El Gobierno ha introducido cambios significativos en el sistema de jubilación anticipada a través del Real Decreto 402/2025, publicado recientemente en el Boletín Oficial del Estado. Esta nueva normativa establece un marco legal que permitirá a trabajadores de determinados sectores acceder a la jubilación anticipada sin sufrir penalizaciones en su pensión, siempre que sus condiciones laborales sean consideradas especialmente penosas, tóxicas, peligrosas o insalubres.
Criterios y procedimiento de evaluación
La normativa introduce un mecanismo técnico para evaluar qué profesiones pueden beneficiarse de esta modalidad de jubilación. El requisito fundamental es demostrar que el trabajo implica riesgos significativos para la salud que no pueden eliminarse mediante mejoras en la prevención laboral. La edad mínima para acceder a esta jubilación anticipada se establece en 52 años, aunque el adelanto específico dependerá del coeficiente asignado a cada actividad.
Sectores ya beneficiados y futuras incorporaciones
Actualmente, colectivos como mineros, determinados profesionales del mar, personal de vuelo, miembros de cuerpos policiales y bomberos ya disfrutan de coeficientes reductores que les permiten adelantar su jubilación sin penalizaciones económicas. El nuevo decreto no modifica estas situaciones existentes, sino que abre la puerta a que otros sectores profesionales puedan solicitar este reconocimiento si demuestran condiciones laborales similares.
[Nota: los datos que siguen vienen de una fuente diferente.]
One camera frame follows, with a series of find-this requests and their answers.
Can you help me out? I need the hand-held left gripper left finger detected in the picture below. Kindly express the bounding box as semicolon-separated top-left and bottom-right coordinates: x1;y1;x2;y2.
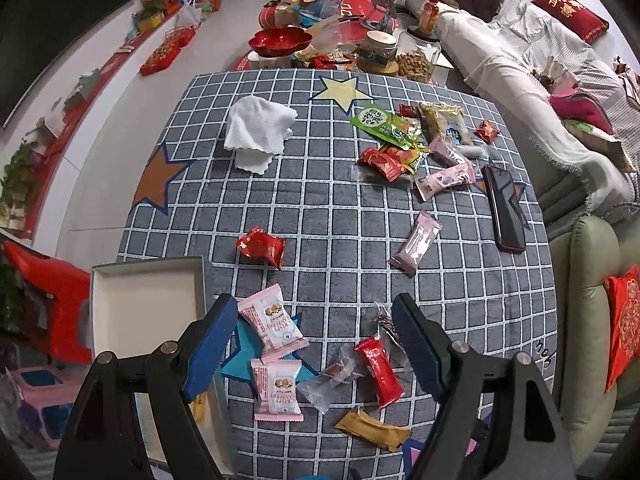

Proceso de solicitud y evaluación
Para que una profesión pueda incluirse en este régimen especial, deberá someterse a un riguroso proceso de evaluación técnica. Los análisis considerarán factores como la siniestralidad, las enfermedades profesionales, el impacto en la salud y las condiciones generales de trabajo. Las organizaciones sindicales y asociaciones profesionales podrán solicitar la inclusión de sus respectivos sectores en este régimen especial.
En clave: Por qué importa
Esta reforma representa un cambio significativo en la política de jubilaciones, reconociendo que no todas las profesiones pueden equipararse en términos de desgaste físico y riesgo laboral. En un contexto de progresivo retraso de la edad de jubilación hasta los 67 años, la medida busca equilibrar la sostenibilidad del sistema con la protección de trabajadores en sectores de alto riesgo. La implementación de este nuevo marco normativo podría beneficiar a miles de trabajadores en España, aunque su alcance real dependerá de las evaluaciones técnicas y las resoluciones administrativas que se adopten en los próximos años.